ASSIGNED TASK:
Go through the lines below and copy each one that holds the string "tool".

Saved data entries:

▼

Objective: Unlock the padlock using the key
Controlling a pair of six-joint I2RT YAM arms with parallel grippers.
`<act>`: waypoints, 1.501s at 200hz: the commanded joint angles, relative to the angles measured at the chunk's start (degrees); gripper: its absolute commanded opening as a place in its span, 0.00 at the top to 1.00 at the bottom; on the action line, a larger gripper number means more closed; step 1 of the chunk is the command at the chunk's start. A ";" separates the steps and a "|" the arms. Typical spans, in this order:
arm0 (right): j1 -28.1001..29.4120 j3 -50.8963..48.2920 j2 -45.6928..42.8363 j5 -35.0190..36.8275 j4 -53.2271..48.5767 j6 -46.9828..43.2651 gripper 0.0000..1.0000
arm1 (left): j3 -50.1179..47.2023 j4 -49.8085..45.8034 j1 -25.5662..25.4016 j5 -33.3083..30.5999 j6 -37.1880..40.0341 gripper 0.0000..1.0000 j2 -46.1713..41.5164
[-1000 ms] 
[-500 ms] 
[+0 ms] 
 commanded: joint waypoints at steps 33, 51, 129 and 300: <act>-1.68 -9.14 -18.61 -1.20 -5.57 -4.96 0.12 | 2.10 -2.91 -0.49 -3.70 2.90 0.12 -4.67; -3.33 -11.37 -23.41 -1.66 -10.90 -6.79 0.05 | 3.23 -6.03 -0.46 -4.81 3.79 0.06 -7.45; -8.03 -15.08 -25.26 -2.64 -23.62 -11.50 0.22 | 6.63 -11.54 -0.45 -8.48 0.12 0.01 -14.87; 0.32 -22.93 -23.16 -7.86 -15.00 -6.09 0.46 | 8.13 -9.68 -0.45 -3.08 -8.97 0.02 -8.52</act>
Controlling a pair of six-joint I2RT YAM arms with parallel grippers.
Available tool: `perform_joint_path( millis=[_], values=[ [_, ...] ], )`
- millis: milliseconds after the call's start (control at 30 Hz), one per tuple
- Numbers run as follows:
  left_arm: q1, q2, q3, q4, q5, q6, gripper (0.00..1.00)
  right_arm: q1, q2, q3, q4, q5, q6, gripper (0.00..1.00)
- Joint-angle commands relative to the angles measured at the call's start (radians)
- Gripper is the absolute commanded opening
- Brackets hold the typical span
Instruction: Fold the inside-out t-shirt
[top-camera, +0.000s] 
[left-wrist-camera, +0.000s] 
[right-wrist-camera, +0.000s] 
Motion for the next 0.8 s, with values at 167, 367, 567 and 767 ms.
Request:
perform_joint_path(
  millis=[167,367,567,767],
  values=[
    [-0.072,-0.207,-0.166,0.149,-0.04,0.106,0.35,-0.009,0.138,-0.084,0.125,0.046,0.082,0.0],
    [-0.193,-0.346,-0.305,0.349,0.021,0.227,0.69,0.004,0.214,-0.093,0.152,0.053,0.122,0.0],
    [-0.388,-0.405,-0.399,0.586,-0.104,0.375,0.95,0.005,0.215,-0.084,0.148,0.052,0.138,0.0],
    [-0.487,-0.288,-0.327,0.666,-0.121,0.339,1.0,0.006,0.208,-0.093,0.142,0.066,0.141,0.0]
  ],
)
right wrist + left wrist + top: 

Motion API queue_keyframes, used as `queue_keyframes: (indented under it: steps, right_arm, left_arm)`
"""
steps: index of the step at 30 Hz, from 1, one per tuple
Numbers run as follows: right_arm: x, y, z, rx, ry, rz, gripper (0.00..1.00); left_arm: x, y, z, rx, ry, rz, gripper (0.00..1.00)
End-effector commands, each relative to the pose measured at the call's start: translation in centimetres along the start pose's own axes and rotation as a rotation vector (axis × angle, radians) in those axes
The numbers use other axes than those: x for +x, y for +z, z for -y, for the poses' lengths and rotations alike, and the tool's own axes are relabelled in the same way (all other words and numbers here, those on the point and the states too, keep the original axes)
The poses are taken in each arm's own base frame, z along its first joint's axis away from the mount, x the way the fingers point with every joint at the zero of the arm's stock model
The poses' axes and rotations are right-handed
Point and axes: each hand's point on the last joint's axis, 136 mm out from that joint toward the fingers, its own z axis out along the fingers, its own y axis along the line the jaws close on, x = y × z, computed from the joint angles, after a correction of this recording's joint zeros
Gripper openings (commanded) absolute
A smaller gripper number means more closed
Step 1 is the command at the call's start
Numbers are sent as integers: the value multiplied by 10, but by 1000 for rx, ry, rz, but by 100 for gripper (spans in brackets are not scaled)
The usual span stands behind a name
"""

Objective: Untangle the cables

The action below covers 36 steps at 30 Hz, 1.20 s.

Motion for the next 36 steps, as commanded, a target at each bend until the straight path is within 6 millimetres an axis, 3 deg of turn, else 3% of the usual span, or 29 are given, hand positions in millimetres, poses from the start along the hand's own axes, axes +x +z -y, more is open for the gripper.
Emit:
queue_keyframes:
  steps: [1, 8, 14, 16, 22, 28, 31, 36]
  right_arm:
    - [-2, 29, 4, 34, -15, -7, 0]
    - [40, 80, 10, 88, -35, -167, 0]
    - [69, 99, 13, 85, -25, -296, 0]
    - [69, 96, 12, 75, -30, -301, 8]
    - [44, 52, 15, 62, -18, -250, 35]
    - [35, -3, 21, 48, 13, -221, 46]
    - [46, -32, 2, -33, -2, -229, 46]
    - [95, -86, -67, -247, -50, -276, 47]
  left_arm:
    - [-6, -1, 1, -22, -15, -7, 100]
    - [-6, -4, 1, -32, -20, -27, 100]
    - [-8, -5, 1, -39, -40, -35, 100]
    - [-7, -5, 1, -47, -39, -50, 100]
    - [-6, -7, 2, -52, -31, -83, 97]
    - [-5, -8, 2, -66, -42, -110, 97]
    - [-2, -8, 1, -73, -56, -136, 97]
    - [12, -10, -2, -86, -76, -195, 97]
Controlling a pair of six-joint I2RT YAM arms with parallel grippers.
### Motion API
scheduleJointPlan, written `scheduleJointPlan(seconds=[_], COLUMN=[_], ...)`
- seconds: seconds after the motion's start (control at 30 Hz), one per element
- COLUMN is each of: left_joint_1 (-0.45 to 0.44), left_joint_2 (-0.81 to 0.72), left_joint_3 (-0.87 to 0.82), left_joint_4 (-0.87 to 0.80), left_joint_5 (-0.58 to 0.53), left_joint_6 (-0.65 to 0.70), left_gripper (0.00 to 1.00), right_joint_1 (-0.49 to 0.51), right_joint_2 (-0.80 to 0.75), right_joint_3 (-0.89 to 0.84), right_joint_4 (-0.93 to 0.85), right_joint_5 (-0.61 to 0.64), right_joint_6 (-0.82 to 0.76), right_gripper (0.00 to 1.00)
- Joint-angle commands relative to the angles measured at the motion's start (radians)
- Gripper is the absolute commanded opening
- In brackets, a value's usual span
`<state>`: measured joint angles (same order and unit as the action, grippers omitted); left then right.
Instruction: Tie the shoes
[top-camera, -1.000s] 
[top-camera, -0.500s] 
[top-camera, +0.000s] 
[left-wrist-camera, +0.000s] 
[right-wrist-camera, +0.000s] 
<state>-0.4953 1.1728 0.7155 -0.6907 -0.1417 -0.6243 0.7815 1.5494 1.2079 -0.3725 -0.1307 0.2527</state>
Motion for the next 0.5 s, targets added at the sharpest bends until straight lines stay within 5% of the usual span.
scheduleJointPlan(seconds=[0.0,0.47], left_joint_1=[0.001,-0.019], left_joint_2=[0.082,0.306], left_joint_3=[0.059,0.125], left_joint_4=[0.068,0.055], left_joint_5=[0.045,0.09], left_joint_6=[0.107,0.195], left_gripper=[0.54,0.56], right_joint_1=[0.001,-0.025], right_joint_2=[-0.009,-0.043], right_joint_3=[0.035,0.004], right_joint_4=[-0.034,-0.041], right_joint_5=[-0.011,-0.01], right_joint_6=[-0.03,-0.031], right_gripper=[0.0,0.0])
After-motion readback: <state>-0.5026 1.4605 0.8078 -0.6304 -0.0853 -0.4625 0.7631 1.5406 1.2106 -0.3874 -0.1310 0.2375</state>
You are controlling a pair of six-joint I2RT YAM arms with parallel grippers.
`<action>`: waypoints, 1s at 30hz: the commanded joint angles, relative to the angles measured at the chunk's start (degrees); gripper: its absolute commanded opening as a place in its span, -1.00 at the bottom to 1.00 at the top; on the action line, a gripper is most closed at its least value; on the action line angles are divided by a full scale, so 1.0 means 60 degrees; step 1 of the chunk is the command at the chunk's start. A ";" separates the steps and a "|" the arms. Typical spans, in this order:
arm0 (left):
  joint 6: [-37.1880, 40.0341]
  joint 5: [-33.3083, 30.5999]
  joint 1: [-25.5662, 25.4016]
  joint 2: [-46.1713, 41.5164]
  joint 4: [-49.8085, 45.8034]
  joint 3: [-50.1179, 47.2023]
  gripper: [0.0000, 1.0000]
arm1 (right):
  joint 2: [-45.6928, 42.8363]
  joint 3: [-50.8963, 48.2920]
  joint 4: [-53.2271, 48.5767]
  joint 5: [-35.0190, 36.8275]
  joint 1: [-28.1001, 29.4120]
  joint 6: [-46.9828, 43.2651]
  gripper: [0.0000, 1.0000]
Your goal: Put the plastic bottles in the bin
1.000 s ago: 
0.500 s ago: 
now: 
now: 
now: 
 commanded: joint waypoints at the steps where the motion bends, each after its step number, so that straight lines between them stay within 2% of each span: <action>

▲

ANSWER TO THIS PROBLEM:
Available tool: `perform_joint_path( millis=[_], values=[ [_, ...] ], )`
The numbers use other axes than those: x for +x, y for +z, z for -y, for the poses' lengths and rotations alike, and the tool's own axes are relabelled in the same way (all other words and numbers here, those on the point and the states too, keep the original axes)

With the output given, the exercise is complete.